5. The bandwidth delay problem


Every now and again, I’ll get a question from a company who recently updated their connection bandwidth from their on-premises systems to Google Cloud, and for some reason, aren’t getting any better performance as a result. The issue, as we’ve seen multiple times, usually resides in an area of TCP called “the bandwidth delay problem.”

The TCP algorithm works by transferring data in packets between two connections. A packet is sent to a connection, and then an acknowledgement packet is returned. To get maximum performance in this process, the connection between the two endpoints has to be optimized so that neither the sender or receiver is waiting around for acknowledgements from prior packets.

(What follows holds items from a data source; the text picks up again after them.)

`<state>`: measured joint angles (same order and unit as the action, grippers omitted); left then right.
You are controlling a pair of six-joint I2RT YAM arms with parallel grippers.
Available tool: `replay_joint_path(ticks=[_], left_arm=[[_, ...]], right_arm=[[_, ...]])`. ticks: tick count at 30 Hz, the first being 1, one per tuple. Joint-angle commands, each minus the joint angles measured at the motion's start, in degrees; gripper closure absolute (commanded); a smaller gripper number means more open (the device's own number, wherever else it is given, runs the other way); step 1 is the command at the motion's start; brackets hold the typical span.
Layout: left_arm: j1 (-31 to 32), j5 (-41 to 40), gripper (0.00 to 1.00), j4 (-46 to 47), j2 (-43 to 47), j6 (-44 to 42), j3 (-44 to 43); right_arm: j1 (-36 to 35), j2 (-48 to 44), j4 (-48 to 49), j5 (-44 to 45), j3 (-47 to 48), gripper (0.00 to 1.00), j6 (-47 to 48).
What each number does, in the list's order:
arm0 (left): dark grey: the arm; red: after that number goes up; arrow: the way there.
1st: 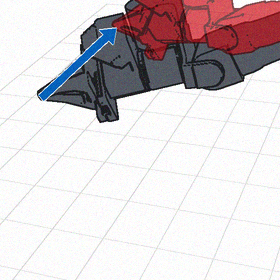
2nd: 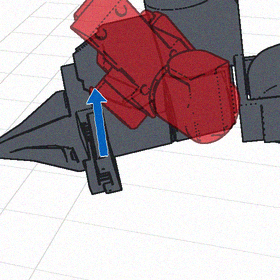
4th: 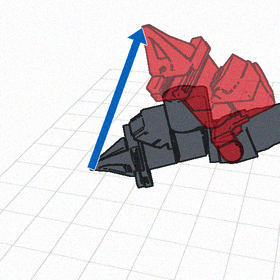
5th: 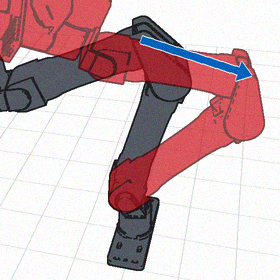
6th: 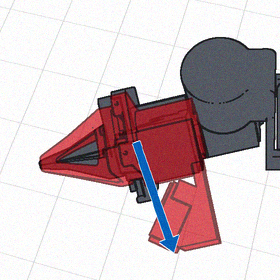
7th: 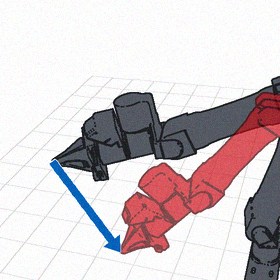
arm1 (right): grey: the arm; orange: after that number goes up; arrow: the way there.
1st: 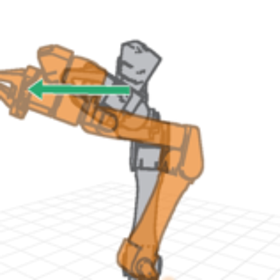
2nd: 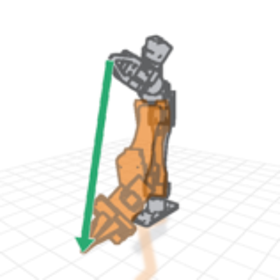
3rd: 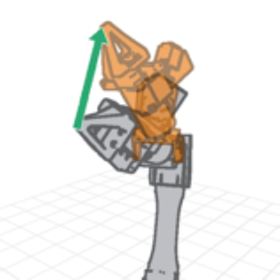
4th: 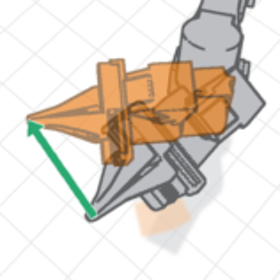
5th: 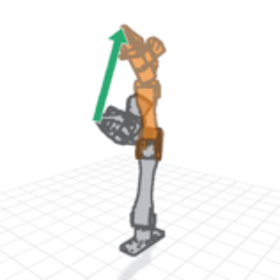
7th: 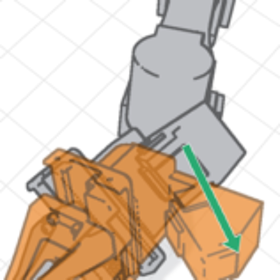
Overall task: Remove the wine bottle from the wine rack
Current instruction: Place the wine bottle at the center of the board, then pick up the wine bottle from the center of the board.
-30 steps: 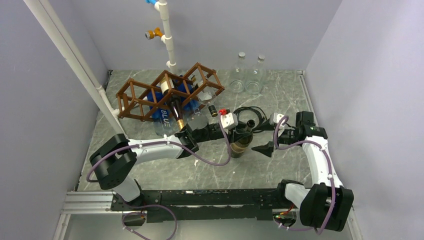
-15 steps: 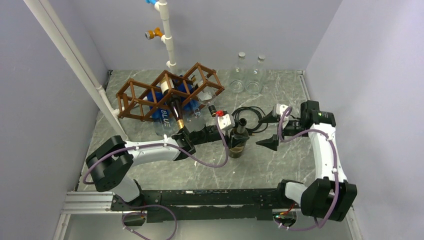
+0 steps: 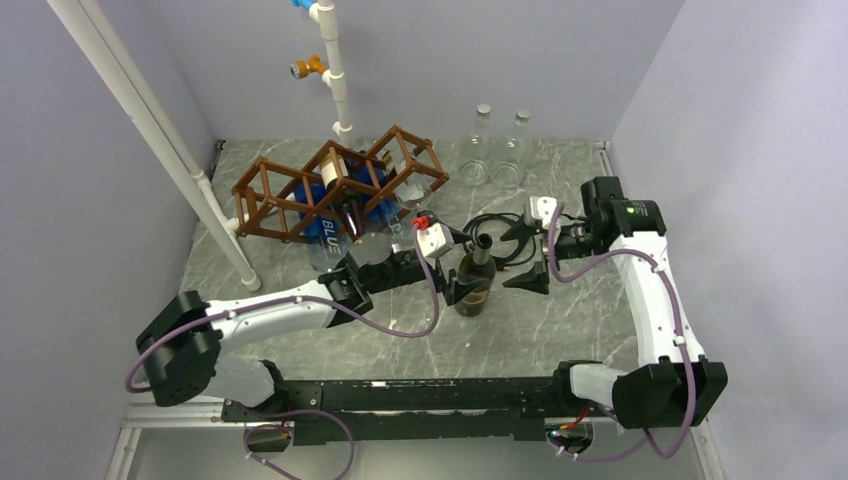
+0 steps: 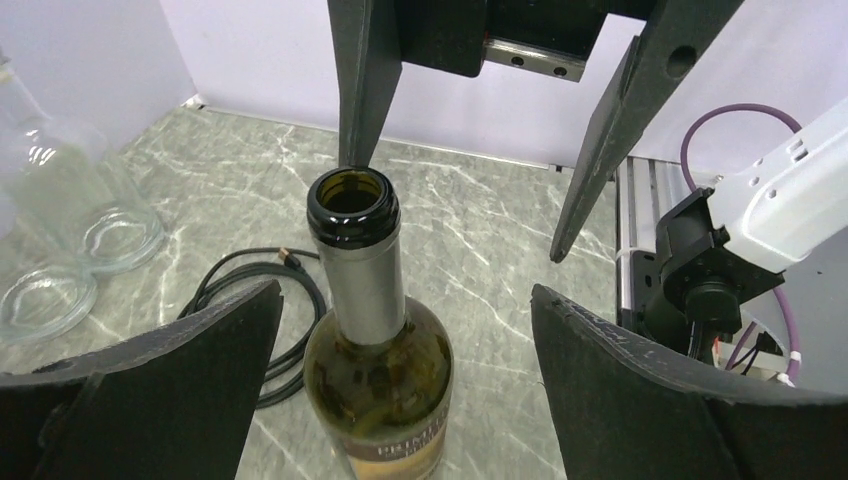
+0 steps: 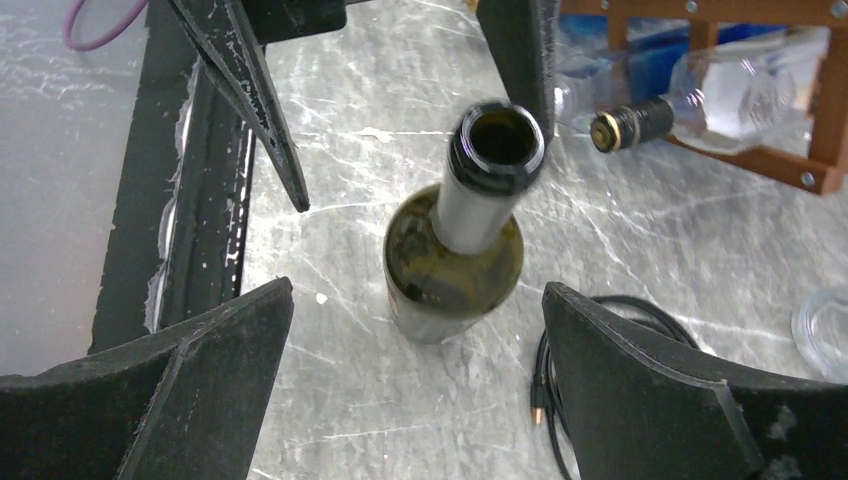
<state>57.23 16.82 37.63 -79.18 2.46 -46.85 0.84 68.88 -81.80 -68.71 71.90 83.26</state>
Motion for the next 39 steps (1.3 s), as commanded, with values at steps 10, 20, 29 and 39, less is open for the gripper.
replay_joint_path(ticks=[10,20,29,39], left_arm=[[-0.3,-7.3,0.0,-27.0,17.0,-0.9,1.2],[-0.3,-14.1,0.0,-36.9,22.7,1.8,1.1],[-0.2,-15.8,0.0,-37.5,24.2,0.9,1.4],[-0.3,-16.7,0.01,-37.5,25.7,0.8,2.8]], right_arm=[[-14.1,5.9,14.6,6.8,8.4,0.03,-17.6],[-17.8,8.1,17.4,8.3,8.9,0.25,-21.2],[-17.8,8.3,18.1,8.4,8.1,0.51,-21.1],[-17.8,8.5,15.5,6.9,10.8,0.96,-19.8]])
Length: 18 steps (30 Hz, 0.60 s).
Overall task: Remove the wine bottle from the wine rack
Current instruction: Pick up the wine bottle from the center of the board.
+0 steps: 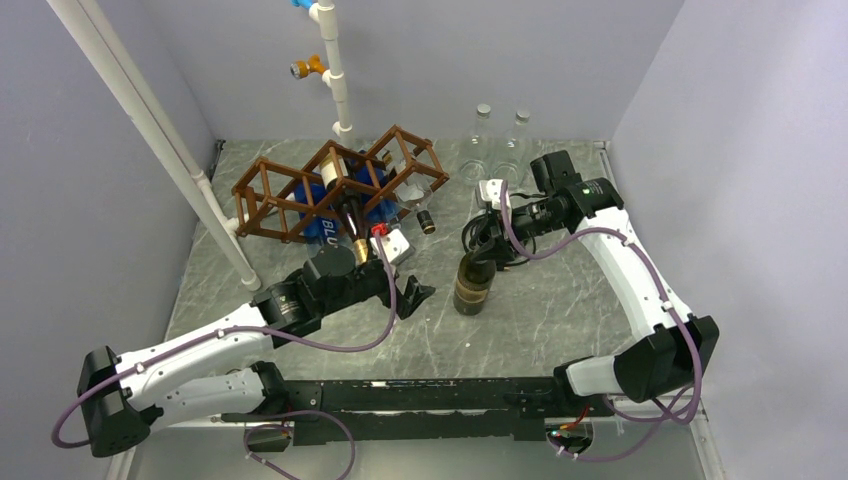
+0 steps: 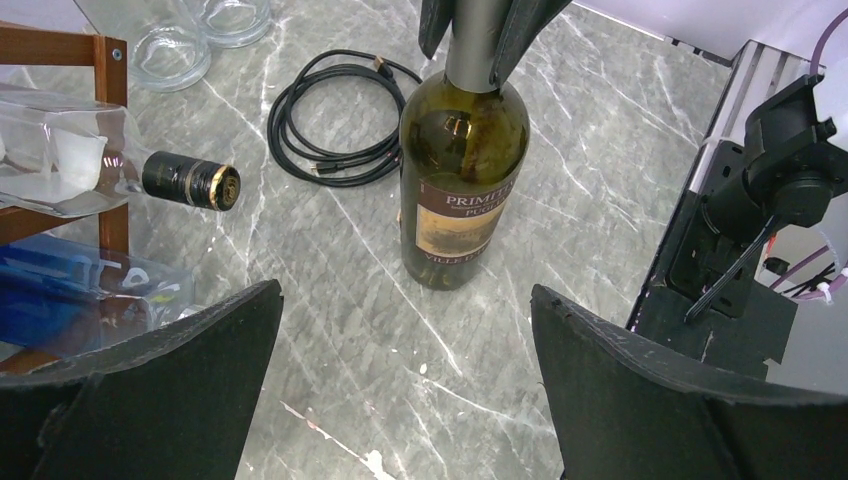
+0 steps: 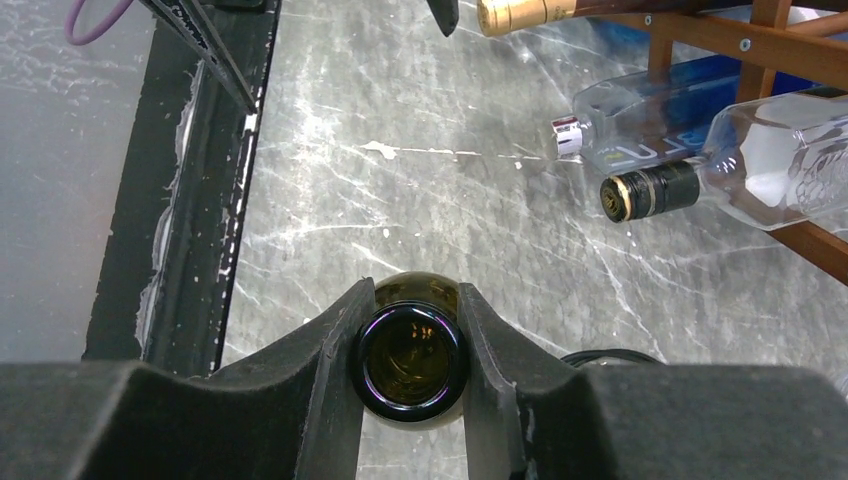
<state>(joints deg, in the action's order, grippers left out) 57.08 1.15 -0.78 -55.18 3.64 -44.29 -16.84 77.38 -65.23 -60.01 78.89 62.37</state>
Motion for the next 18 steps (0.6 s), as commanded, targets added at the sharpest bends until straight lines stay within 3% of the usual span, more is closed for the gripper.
replay_joint_path(ticks=[1,13,18], left_arm=[[-0.1,-1.0,0.01,0.9,1.9,-0.3,0.4],[-0.1,-4.1,0.01,-0.8,3.8,-0.2,1.5],[-0.1,-4.7,0.0,-1.5,4.2,-0.3,1.4]], right_arm=[[-0.1,0.1,-1.6,-2.0,4.5,0.99,1.1],[2.9,1.1,-3.9,0.4,15.4,1.0,-4.6],[6.2,2.3,0.6,2.0,19.8,1.0,-10.2]])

The most common way to address this problem is to adjust the window sizes for the packets to match the bandwidth of the connection. This allows both sides to continue sending data until an ACK arrives back from the client for an earlier packet, thereby creating no gaps and achieving maximum throughput. As such, a low window size will limit your connection throughput, regardless of the available or advertised bandwidth between instances.

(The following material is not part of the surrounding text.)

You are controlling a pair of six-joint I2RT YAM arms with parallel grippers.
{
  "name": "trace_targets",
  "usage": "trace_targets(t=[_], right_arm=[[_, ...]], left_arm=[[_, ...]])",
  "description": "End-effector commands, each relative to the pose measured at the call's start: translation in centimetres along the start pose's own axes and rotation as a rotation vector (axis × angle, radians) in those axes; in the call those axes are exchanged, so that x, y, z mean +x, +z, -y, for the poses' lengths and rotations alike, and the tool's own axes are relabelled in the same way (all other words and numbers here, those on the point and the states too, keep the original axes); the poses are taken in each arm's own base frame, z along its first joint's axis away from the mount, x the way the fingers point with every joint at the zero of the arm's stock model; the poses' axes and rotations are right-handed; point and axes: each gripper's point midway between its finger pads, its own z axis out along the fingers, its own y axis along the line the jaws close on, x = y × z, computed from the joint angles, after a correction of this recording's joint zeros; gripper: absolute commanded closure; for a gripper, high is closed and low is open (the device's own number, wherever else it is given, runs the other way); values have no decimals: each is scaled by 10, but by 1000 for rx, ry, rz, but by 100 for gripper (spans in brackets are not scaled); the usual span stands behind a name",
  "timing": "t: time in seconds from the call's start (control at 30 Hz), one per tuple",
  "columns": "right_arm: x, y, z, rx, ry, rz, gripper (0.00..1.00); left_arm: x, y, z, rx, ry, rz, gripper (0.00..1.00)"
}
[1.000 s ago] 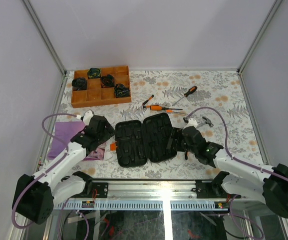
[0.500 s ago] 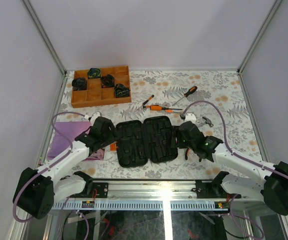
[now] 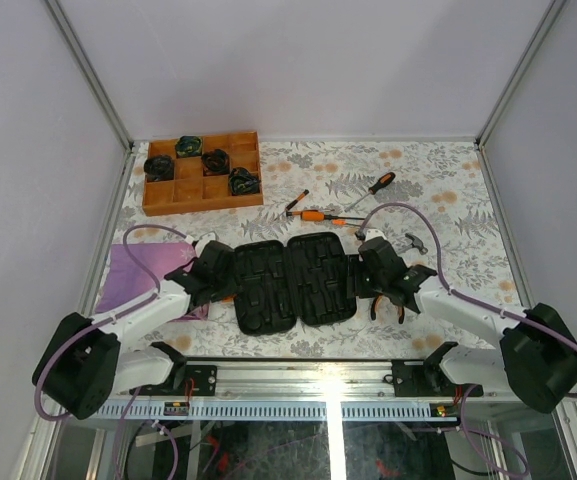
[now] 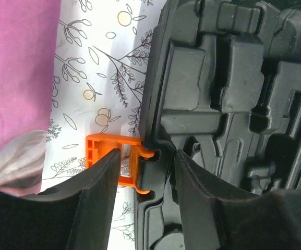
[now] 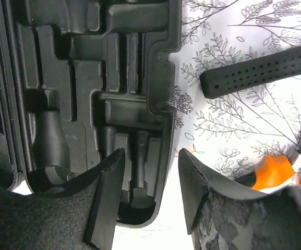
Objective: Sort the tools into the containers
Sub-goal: Open the storage box at the center of the board.
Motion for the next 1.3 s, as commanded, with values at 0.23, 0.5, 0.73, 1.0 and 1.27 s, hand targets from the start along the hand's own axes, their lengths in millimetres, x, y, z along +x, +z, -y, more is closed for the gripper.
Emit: trace_targets(t=[0.23,0.5,0.73,1.0,1.27], right_arm=[[-14,20,-17,-76,-25,-13,55],[-45,-1,-23,-74,-72,84,46],[-66,-36,-1,30,-65,227,28],[-74,-67,42,270,82,317,16],[-56,-75,51,292,190,301,15]], left_arm=[[-15,11,9,-3,31,45,61],[-36,1,15,-33,32,97,55],[-57,-25,12,-58,20,172,41],[-69,-59,22,17,40,214,40],[-64,-91,30,106,39,199,29]])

Find out more by checking out the video, or article!

4. Improving CDN performance with custom keys


Google Cloud boasts an extremely powerful CDN that can leverage points-of-presence around the globe to get your data to users as fast as possible.

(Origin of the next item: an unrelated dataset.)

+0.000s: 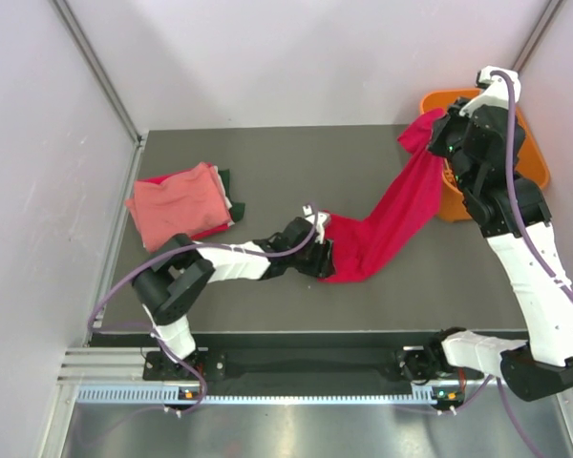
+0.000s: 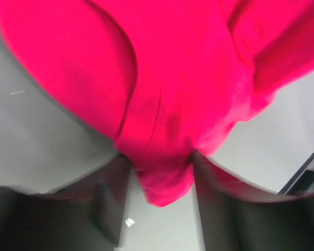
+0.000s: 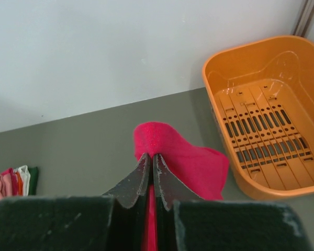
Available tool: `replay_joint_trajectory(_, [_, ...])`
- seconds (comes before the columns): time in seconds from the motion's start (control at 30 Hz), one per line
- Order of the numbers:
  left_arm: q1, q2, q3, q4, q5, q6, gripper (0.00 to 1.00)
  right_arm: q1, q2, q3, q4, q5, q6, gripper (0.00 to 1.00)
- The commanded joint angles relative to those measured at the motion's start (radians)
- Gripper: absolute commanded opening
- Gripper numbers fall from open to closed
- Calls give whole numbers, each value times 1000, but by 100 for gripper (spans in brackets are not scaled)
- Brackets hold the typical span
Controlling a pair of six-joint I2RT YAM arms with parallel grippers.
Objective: Fold and stack the t-shirts
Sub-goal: Flatten the tshirt out
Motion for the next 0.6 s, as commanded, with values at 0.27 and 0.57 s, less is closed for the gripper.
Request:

When setting up Cloud CDN for your site, one of the most important things is to ensure that you’re using the right Custom Cache Keys to configure what assets get cached, and which ones don’t. In most cases, this isn’t an issue, but if you’re leveraging a large site with content re-used across protocols (i.e., http and https) you can run into a problem where your cache fill costs can increase more than expected.

You can see how we helped a sports website get their CDN keys just right in the video, and article.


3. Google Cloud Storage and the sequential filename challenge


Google Cloud Storage is a one-stop-shop for all your content serving needs. However, one developer continued to run into a problem of slow upload speeds when pushing their content into the cloud.

The issue was that Cloud Storage uses the file path and name of the files being uploaded to segment and shard the connection to multiple frontends (improving performance). As we found out, if those file names are sequential then you could end up in a situation where multiple connections get squashed down to a single upload thread (thus hurting performance)!

As shown in the video and article, we were able to help a nursery camera company get past this issue with a few small fixes.

2. Improving Compute Engine boot time with custom images


Any cloud-based service needs to grow and shrink its resource allocations to respond to traffic load. Most of the time, this is a good thing, especially during the holiday season. ;) As traffic increases to your service/application, your backends will need to spin up more Compute Engine VMs to provide a consistent experience to your users.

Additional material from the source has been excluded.